The study was conducted according to the guidelines of the Declaration of Helsinki, and approved by the University of Otago Human Ethics Committee (protocol H21/134). All experiments involving replication-competent (authentic) SARS-CoV-2 were performed under the auspices of the Institutional Biological Safety Committee (IBSC) at University of Otago, in an approved BSL-3 facility. Protocols for virus inactivation were approved by the IBSC. Work with inactivated SARS-CoV-2 was performed in a BSL-2 laboratory.

Informed Consent Statement

Informed consent was obtained from all subjects involved in the study.

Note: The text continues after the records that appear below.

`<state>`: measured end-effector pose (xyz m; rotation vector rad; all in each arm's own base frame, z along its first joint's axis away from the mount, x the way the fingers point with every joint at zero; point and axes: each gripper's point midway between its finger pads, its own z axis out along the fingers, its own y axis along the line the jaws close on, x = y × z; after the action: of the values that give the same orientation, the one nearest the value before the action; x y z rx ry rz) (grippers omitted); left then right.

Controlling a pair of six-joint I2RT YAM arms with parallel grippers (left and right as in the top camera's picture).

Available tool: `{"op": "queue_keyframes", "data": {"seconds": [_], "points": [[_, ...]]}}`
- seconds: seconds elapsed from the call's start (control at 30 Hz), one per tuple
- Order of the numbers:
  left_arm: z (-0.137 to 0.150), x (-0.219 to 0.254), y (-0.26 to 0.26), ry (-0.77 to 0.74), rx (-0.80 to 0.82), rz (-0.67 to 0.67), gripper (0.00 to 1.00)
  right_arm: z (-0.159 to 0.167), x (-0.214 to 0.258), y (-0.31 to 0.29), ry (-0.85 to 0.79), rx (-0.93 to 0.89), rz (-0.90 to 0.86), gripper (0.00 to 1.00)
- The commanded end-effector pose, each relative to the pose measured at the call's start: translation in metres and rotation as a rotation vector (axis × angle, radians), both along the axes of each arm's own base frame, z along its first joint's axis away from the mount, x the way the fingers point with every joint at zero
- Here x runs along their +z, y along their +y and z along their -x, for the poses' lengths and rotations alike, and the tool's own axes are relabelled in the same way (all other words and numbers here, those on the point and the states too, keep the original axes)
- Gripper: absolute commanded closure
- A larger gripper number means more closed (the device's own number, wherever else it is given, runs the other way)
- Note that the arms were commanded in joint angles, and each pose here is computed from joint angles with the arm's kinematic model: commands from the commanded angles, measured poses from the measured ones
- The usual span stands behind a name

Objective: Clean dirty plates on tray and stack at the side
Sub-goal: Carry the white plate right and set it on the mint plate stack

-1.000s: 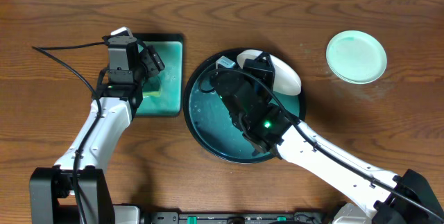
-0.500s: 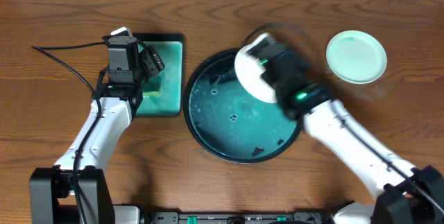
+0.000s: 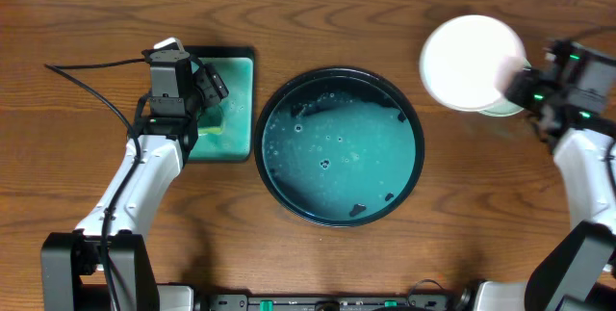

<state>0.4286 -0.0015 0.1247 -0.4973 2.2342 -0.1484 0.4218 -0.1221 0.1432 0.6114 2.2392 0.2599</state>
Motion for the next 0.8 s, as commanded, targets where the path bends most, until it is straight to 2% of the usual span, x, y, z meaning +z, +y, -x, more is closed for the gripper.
{"op": "queue_keyframes", "data": {"seconds": [0.0, 0.1, 0.27, 0.43, 0.47, 0.53, 0.6, 0.63, 0.77], "points": [[-0.001, 0.000, 0.001, 0.000, 0.005, 0.000, 0.19, 0.003, -0.021, -0.029, 0.028, -0.184, -0.170, 0.98], [-0.001, 0.000, 0.001, 0.000, 0.005, 0.000, 0.19, 0.005, -0.048, -0.057, 0.068, -0.290, -0.157, 0.99], [-0.001, 0.000, 0.001, 0.000, 0.005, 0.000, 0.19, -0.011, -0.089, -0.071, 0.068, -0.301, -0.156, 0.99], [-0.001, 0.000, 0.001, 0.000, 0.005, 0.000, 0.19, -0.023, -0.088, -0.072, 0.018, -0.278, -0.156, 0.99], [-0.001, 0.000, 0.001, 0.000, 0.005, 0.001, 0.19, -0.025, -0.084, -0.070, 0.005, -0.268, -0.161, 0.92], [-0.001, 0.000, 0.001, 0.000, 0.005, 0.000, 0.19, -0.026, -0.077, -0.068, -0.011, -0.255, -0.165, 0.59], [-0.001, 0.000, 0.001, 0.000, 0.005, 0.000, 0.19, -0.028, -0.066, -0.064, -0.036, -0.217, -0.160, 0.22], [-0.001, 0.000, 0.001, 0.000, 0.005, 0.000, 0.19, -0.029, -0.059, -0.062, -0.050, -0.197, -0.155, 0.01], [-0.001, 0.000, 0.001, 0.000, 0.005, 0.000, 0.18, -0.024, -0.016, -0.058, -0.109, -0.179, -0.117, 0.01]]}}
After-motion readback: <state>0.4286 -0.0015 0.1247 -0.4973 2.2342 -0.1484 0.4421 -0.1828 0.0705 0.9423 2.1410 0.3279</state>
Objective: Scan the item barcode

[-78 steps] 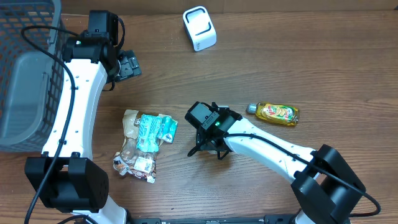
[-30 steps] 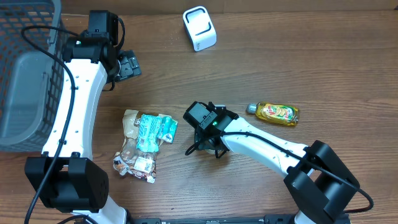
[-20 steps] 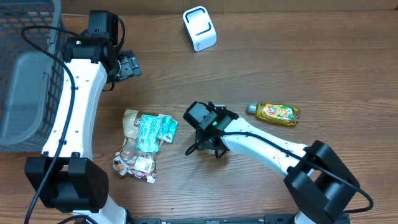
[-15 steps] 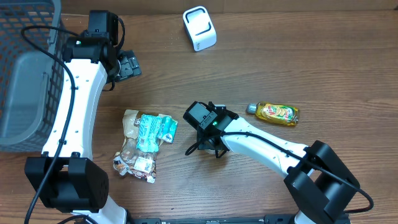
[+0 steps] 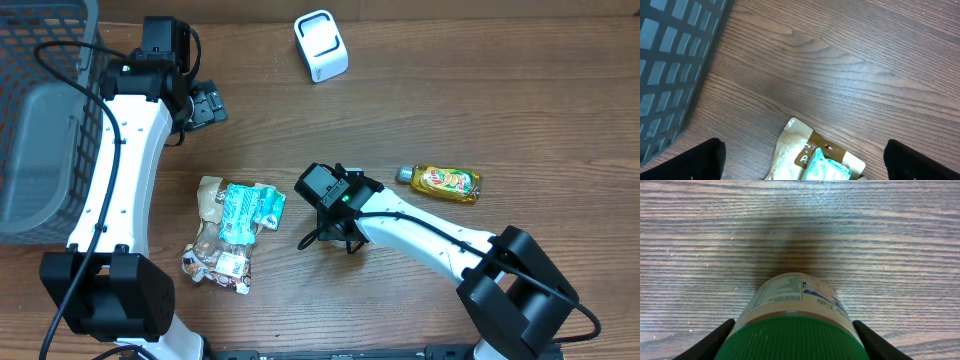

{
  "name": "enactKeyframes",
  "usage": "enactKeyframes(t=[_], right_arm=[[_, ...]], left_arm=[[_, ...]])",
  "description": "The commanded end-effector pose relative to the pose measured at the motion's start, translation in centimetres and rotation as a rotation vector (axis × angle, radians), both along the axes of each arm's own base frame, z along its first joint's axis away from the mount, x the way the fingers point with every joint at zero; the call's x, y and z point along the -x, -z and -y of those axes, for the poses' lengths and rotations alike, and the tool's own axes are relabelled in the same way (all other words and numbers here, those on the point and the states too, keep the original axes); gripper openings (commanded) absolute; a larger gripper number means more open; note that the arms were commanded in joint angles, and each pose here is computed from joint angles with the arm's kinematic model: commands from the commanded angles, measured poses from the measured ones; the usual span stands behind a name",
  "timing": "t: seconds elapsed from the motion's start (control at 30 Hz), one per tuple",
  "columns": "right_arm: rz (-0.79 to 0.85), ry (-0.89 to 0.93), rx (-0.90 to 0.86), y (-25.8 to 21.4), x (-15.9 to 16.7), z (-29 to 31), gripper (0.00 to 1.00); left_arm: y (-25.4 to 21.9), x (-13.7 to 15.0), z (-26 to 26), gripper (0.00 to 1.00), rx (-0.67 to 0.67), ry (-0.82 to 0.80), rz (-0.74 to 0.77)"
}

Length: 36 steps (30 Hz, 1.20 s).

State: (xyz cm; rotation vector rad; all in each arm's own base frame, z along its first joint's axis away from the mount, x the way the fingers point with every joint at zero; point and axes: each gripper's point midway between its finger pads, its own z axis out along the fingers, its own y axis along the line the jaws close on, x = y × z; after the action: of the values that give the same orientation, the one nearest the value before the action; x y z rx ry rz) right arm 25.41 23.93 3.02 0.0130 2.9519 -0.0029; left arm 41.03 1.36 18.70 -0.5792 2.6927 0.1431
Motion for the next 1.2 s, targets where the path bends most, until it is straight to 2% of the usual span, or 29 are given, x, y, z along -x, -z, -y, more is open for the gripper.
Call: enactKeyframes(t=[0.0,0.4,0.53,0.6,0.7,0.77,1.03,1.17], right_arm=[[-0.008,-0.003,0.004,0.41,0.09,0.06,0.59],[-0.001,-0.002,0.011,0.40,-0.04,0.17,0.73],[0.001,-0.001,0.011,0.39,-0.07,0.16,0.74],[0.002,-0.002,0.009,0.39,-0.11,0.13,0.69],[0.001,-0.001,0.009,0.39,-0.09,0.13,0.54],[0.000,-0.002,0.009,0.39,-0.07,0.12,0.47],[-0.002,-0.002,0.007,0.39,-0.04,0.08,0.44],[-0.001,-0.002,0.006,0.38,-0.06,0.07,0.48]], left_arm=[[-0.79,-0.03,0.03,1.00,-0.001,0.014,0.018],[-0.80,-0.03,0.03,1.00,-0.001,0.014,0.018],[-0.79,-0.03,0.03,1.00,-0.001,0.014,0.018],[-0.80,-0.03,0.03,1.00,-0.001,0.014,0.018],[-0.79,-0.03,0.03,1.00,-0.001,0.014,0.018],[-0.79,-0.03,0.03,1.00,-0.001,0.014,0.018],[-0.80,-0.03,0.03,1.00,-0.001,0.014,0.018],[-0.79,-0.03,0.03,1.00,-0.001,0.014,0.018]])
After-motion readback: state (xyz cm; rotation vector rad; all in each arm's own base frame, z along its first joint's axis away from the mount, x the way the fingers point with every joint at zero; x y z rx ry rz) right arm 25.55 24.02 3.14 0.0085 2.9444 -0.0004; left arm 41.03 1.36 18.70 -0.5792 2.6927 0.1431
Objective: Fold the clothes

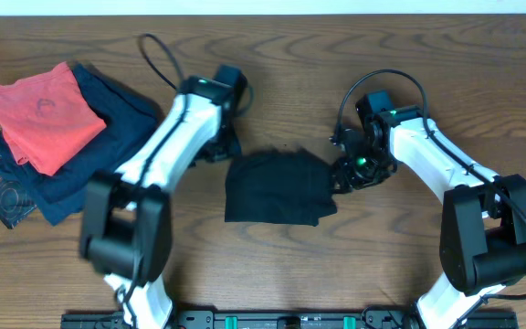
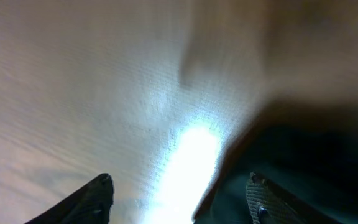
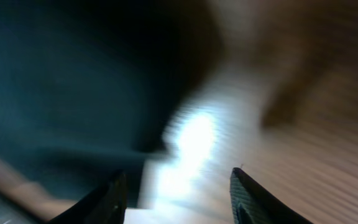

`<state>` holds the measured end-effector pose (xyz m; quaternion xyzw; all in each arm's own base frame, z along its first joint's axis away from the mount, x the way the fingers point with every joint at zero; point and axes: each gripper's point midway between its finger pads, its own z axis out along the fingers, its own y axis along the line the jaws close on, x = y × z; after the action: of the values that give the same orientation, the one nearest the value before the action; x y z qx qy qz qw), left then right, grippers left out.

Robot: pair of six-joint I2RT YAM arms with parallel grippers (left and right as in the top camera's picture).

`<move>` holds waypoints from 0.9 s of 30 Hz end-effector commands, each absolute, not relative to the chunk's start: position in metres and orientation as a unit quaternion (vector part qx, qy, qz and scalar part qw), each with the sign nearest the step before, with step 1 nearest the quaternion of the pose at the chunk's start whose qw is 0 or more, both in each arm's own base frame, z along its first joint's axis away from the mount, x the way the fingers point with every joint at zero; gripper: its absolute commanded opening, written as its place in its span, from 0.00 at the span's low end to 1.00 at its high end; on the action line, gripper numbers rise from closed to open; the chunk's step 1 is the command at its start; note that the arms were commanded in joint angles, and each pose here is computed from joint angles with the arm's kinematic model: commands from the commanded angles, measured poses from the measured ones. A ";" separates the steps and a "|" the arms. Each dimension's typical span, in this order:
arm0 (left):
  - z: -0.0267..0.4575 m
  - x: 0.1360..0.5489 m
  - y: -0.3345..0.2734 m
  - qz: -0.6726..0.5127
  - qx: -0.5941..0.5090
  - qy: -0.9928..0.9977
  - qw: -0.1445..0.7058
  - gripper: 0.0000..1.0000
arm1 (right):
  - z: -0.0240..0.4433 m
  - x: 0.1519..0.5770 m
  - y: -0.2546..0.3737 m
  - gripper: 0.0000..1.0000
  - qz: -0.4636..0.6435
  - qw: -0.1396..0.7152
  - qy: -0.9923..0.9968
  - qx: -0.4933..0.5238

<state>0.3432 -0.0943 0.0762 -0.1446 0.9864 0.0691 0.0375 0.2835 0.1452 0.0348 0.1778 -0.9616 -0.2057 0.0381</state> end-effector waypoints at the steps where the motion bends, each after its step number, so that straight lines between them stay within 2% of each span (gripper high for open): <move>1: 0.102 0.360 -0.095 0.050 -0.144 0.984 0.092 0.72 | 0.087 0.271 0.208 0.47 -0.403 0.014 -0.886 0.229; 7: 0.088 0.377 -0.144 -0.048 0.006 0.994 0.095 0.73 | 0.093 0.257 0.238 0.47 -0.429 0.015 -0.862 0.269; 10: 0.074 0.378 -0.150 -0.059 0.032 0.995 0.080 0.73 | 0.087 0.251 0.248 0.48 -0.414 0.015 -0.863 0.290; 15: 0.043 0.366 -0.148 -0.046 0.034 0.998 0.029 0.73 | 0.060 0.245 0.244 0.51 -0.340 0.032 -0.899 0.275; 21: 0.018 0.334 -0.136 -0.017 0.030 0.998 -0.056 0.73 | 0.036 0.225 0.234 0.52 -0.320 0.059 -0.907 0.268; 24: 0.017 0.320 -0.130 -0.005 0.019 0.996 -0.088 0.73 | 0.014 0.232 0.210 0.52 -0.245 0.057 -0.940 0.231; 27: 0.020 0.304 -0.124 0.010 -0.012 0.992 -0.122 0.71 | -0.002 0.258 0.176 0.54 -0.140 0.022 -0.974 0.177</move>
<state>0.3153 -0.1287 0.0221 0.0123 0.9953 -0.0009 -0.0965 0.2323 0.2216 0.0202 0.2333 -0.9280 -0.2847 0.0580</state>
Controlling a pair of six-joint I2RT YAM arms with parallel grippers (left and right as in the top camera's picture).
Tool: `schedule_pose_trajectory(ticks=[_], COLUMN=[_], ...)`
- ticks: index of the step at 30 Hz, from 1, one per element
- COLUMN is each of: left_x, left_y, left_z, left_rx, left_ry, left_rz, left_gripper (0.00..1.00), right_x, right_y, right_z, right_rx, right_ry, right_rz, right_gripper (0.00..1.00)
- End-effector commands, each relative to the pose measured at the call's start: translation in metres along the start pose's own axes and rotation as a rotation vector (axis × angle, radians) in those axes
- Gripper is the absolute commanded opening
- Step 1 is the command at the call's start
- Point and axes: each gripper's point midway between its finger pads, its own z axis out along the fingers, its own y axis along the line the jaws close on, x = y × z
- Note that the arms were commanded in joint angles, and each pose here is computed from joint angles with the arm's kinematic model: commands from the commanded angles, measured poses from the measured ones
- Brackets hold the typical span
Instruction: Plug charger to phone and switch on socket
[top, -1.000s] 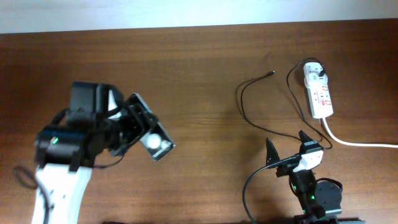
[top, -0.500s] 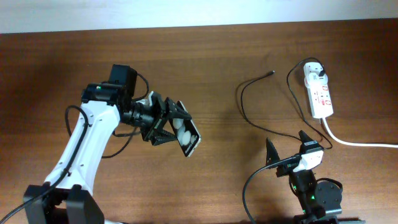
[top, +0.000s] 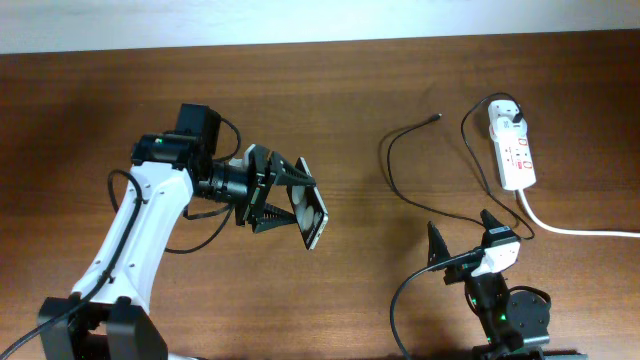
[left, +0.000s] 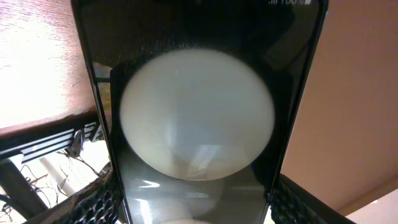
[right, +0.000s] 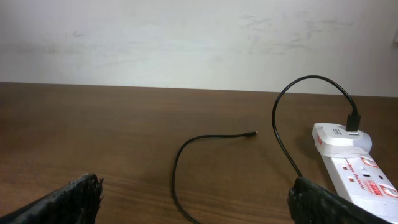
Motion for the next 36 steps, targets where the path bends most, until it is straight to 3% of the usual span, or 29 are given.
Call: schedule_pose_trajectory(ticks=[1,33,36], left_x=[0.007,0.007,0.006], left_y=[-0.008,0.006,0.006], left_z=[-0.001,0.000,0.000], left_rx=[0.043,-0.022,-0.022], left_ry=[0.034,0.015,0.014], left_rz=[0.026,0.110,0.110], left_gripper=[0.59,0.60,0.61], right_x=[0.002,0.002,0.001], right_y=[0.001,0.002,0.025], right_z=[0.000,0.000,-0.002], right_rx=[-0.004,-0.011,-0.141], right_ry=[0.004,0.004,0.011], right_rz=[0.003,0.007,0.115], right_gripper=[0.99,0.99,0.99])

Data Availability Statement

Raw data can be requested by contacting the corresponding authors.

Acknowledgments

We thank Greg Cook, Megan Coleman, and Allan Clark from the Department of Microbiology & Immunology, University of Otago, for their support during the early days of the COVID-19 pandemic, helping us keep the laboratories running during the Alert Level 4 lockdown in New Zealand. We also thank Steven Dodd from Thermo Fisher Scientific for providing access to the Ion AmpliSeq™ SARS-CoV-2 Research Assay. In memoriam of Antonio José Mateu Bejarano, a victim of this pandemic.

Conflicts of Interest

The authors declare no conflict of interest, including no further patents, products in development or marketed products to declare. The funders had no role in the design of the study; in the collection, analyses, or interpretation of data; in the writing of the manuscript, or in the decision to publish the results.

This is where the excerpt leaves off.